Your task –
Please write out, exactly as given, the line that contains "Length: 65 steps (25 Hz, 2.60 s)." and all lines that follow it through the end of the listing, and nothing else.

___

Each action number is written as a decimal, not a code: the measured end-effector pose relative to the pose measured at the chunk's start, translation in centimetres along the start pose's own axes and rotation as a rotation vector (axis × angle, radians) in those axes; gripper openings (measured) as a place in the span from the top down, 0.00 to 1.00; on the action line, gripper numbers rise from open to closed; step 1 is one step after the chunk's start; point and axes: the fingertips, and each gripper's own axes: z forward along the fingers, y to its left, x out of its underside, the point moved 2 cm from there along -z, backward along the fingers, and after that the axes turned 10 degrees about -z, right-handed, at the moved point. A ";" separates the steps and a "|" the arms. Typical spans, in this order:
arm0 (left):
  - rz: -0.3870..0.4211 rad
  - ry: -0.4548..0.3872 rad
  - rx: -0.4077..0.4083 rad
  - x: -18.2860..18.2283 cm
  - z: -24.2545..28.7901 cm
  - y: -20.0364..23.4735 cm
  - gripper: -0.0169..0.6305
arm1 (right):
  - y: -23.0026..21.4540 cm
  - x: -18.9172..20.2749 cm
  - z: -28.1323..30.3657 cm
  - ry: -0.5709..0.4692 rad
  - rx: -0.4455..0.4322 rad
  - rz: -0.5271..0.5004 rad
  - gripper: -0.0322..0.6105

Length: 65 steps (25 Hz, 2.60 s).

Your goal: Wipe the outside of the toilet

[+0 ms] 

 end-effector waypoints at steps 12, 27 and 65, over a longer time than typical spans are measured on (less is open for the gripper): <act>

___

Finished task –
Length: 65 steps (25 Hz, 2.60 s).

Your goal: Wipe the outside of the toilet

[+0 ms] 

 end-effector waypoints at steps 12, 27 and 65, over a longer time than typical spans are measured on (less is open for the gripper): <act>

No further answer will be given.